Ryan Chute: Well, and we will get the targeting through copy, but we can also do that through those mass media  channels. Now, the intrusive media goes out to the greater population.

Mick Torbay: Well, which is why so often, we discuss with our clients the potential angle of not looking for an experienced worker and say, can you take someone with no experience, train them your way, not have to unlearn them a bunch of bad habits that they've gotten into so that the only way they do things is your way.

Is it harder? Yes. Does it take longer? Yes, it does. But you avoid the challenge that you get when you're specifically targeting experienced people, you have two possible situations, either one, you've got a person who does this for a living and has no job, which makes us ask the question, why?

Or you have a disgruntled employee, and now your job is to make that person gruntled again. And grunting an employee is not an easy task to achieve. So you need to realize that there's a tremendous downside when you say, “Oh, I definitely want an experienced person.” It's like, okay, but there's a huge amount of baggage that comes in.

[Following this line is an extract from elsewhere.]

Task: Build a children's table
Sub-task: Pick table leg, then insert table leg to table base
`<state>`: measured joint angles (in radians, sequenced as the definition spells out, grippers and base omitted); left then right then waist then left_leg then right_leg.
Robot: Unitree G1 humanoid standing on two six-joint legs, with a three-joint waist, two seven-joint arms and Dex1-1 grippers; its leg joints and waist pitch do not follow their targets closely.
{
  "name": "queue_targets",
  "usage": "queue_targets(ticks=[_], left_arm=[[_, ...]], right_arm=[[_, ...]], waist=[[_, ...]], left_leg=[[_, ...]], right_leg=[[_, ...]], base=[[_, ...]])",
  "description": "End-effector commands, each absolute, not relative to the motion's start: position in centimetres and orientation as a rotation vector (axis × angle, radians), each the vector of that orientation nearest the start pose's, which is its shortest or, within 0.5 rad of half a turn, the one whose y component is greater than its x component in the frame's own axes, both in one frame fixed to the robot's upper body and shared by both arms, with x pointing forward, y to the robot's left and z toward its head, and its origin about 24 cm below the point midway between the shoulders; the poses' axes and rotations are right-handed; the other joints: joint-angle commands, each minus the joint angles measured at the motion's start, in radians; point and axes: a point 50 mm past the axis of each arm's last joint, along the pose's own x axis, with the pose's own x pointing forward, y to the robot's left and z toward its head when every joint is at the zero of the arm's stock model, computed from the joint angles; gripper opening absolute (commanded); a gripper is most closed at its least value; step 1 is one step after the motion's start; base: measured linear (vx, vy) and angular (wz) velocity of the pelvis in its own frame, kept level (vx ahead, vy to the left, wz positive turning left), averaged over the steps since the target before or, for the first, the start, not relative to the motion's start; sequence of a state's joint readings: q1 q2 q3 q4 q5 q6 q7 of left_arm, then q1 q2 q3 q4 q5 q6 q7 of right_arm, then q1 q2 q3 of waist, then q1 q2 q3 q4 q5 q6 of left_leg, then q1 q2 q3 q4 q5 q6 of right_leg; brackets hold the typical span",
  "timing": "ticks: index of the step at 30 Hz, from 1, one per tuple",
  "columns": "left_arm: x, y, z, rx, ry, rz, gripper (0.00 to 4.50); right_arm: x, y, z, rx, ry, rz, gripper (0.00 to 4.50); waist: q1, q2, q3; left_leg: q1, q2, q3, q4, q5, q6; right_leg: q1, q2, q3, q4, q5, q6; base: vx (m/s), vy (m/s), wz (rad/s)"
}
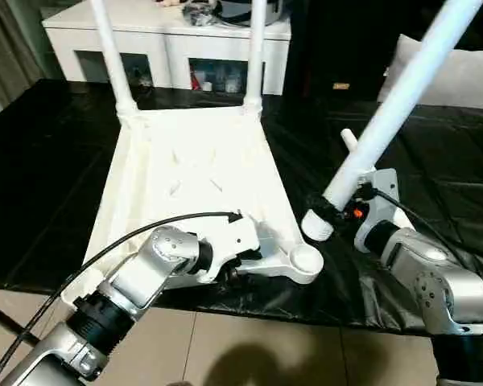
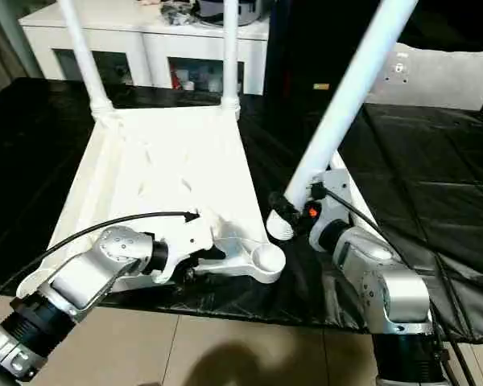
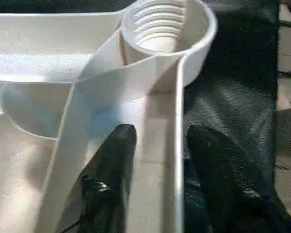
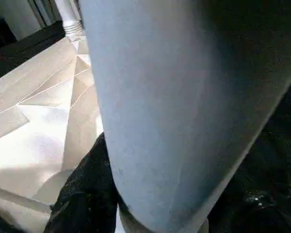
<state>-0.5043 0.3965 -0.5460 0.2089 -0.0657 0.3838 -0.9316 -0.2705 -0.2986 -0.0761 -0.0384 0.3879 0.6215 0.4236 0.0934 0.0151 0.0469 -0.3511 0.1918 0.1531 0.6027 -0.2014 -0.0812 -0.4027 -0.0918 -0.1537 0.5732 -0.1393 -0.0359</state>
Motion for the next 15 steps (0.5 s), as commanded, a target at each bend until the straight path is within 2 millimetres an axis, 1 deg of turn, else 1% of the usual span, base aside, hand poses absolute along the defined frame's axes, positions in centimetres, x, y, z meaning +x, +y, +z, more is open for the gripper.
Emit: queue_targets(ticks=[1, 2, 3, 4, 6, 7, 8, 9, 10, 11, 12, 13, 14, 15], left_arm=[[28.9, 8.4, 5.0, 0.496, 0.470, -1.282, 1.77], [29.0, 8.4, 5.0, 0.494, 0.471, -1.275, 1.74], [29.1, 8.5, 5.0, 0.493, 0.471, -1.270, 1.73], [29.1, 8.5, 5.0, 0.493, 0.472, -1.266, 1.63], [29.3, 8.9, 5.0, 0.494, 0.478, -1.248, 1.29], [29.4, 8.9, 5.0, 0.493, 0.481, -1.243, 1.29], [29.4, 8.9, 5.0, 0.493, 0.481, -1.243, 1.29], [29.5, 9.2, 5.2, 0.488, 0.480, -1.226, 1.09], [29.6, 9.2, 5.2, 0.487, 0.480, -1.225, 1.09], [29.7, 9.5, 5.3, 0.484, 0.478, -1.210, 0.94], [29.7, 9.5, 5.3, 0.484, 0.478, -1.210, 0.86], [29.8, 9.7, 5.3, 0.478, 0.475, -1.193, 0.82], [29.9, 9.8, 5.4, 0.471, 0.469, -1.185, 0.73], [30.0, 9.8, 5.4, 0.466, 0.465, -1.180, 0.63]], right_arm=[[29.2, -18.0, 9.1, 0.144, 0.232, 0.462, 1.91], [29.2, -18.0, 9.1, 0.141, 0.232, 0.462, 1.91], [29.2, -18.0, 9.1, 0.137, 0.233, 0.462, 1.91], [29.3, -18.0, 9.1, 0.133, 0.234, 0.463, 1.91], [29.3, -18.0, 9.3, 0.109, 0.230, 0.479, 1.91], [29.4, -18.0, 9.3, 0.103, 0.227, 0.483, 1.91], [29.4, -18.0, 9.3, 0.103, 0.227, 0.483, 1.91], [29.4, -17.9, 9.4, 0.090, 0.217, 0.498, 1.91], [29.4, -17.8, 9.4, 0.090, 0.217, 0.499, 1.91], [29.3, -17.7, 9.5, 0.076, 0.213, 0.515, 1.91], [29.3, -17.7, 9.5, 0.076, 0.213, 0.515, 1.91], [29.2, -17.7, 9.5, 0.073, 0.210, 0.522, 1.91], [29.1, -17.6, 9.5, 0.070, 0.208, 0.529, 1.91], [29.1, -17.5, 9.5, 0.068, 0.206, 0.534, 1.91]], waist=[[0.001, -0.004, -0.066], [0.002, -0.002, -0.067], [0.001, -0.004, -0.066], [0.001, -0.006, -0.066], [0.000, -0.005, -0.064], [0.000, -0.007, -0.063], [0.000, -0.005, -0.063], [-0.001, -0.007, -0.062], [-0.001, -0.007, -0.062], [-0.005, -0.007, -0.060], [-0.006, -0.007, -0.061], [-0.008, -0.012, -0.060], [-0.009, -0.010, -0.060], [-0.009, -0.010, -0.061]], left_leg=[[-0.005, 0.019, -0.004, -0.068, -0.203, 0.022], [-0.004, 0.020, -0.004, -0.068, -0.203, 0.022], [-0.004, 0.020, -0.004, -0.068, -0.202, 0.023], [-0.004, 0.021, -0.004, -0.068, -0.202, 0.024], [-0.002, 0.020, -0.004, -0.068, -0.212, 0.025], [-0.002, 0.020, -0.004, -0.068, -0.216, 0.025], [-0.001, 0.020, -0.004, -0.068, -0.220, 0.025], [0.001, 0.017, -0.002, -0.066, -0.228, 0.025], [0.001, 0.017, -0.002, -0.066, -0.228, 0.025], [-0.001, 0.015, -0.003, -0.065, -0.237, 0.027], [0.000, 0.014, -0.003, -0.063, -0.240, 0.027], [-0.001, 0.014, -0.003, -0.063, -0.239, 0.028], [0.000, 0.012, -0.003, -0.061, -0.243, 0.030], [0.000, 0.011, -0.002, -0.061, -0.241, 0.031]], right_leg=[[0.060, -0.062, 0.043, -0.102, -0.503, 0.030], [0.060, -0.063, 0.043, -0.101, -0.504, 0.029], [0.059, -0.063, 0.043, -0.101, -0.505, 0.027], [0.059, -0.063, 0.043, -0.102, -0.508, 0.027], [0.057, -0.063, 0.042, -0.104, -0.522, 0.030], [0.057, -0.063, 0.041, -0.105, -0.530, 0.032], [0.057, -0.064, 0.041, -0.106, -0.539, 0.034], [0.054, -0.063, 0.037, -0.111, -0.561, 0.043], [0.054, -0.063, 0.037, -0.111, -0.561, 0.043], [0.055, -0.062, 0.032, -0.117, -0.582, 0.057], [0.055, -0.062, 0.030, -0.118, -0.587, 0.062], [0.055, -0.062, 0.028, -0.119, -0.592, 0.068], [0.054, -0.061, 0.026, -0.122, -0.600, 0.073], [0.054, -0.061, 0.025, -0.123, -0.600, 0.075]], base=[[0.000, 0.000, 0.00], [0.000, 0.000, 0.00], [0.000, 0.000, 0.00], [0.000, 0.000, 0.00], [0.000, 0.000, 0.00], [0.000, 0.000, 0.00], [0.000, 0.000, 0.00], [0.000, 0.000, 0.00], [0.000, 0.000, 0.00], [0.000, 0.000, 0.00], [0.000, 0.000, 0.00], [0.000, 0.000, 0.00], [0.000, 0.000, 0.00], [0.000, 0.000, 0.00]])
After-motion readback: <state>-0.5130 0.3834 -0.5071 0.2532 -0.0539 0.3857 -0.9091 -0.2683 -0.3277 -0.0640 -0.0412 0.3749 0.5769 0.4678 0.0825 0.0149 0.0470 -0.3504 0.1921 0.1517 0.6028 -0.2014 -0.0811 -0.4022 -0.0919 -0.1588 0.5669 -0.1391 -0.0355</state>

Ryan Chute: I think it's important to recognize that the curtains need to match the drapes in this situation. We need to make sure that when we actually get them inside, they go, “Oh, this is exactly the way we imagined it being.”

Chris Torbay: Well, and maybe that training is where you do that, right? Again, the advertising's job is to make people go, that sounds like a place I wanna work.

That'll be good people who want to go there, and that'll be questionable. People who wanna go there. If you do, you know what Mick was talking about, where you say, okay, then there's gonna be a training thing where we bring you around to our systems. If those people struggle with that, it's like, “Well, I don't know. The way I've always done it is,” okay, well, you know what, you're starting to learn something about this person. Maybe this is your way of sorting. And, so if you build that in there, that's how you can separate the wheat from the chaff.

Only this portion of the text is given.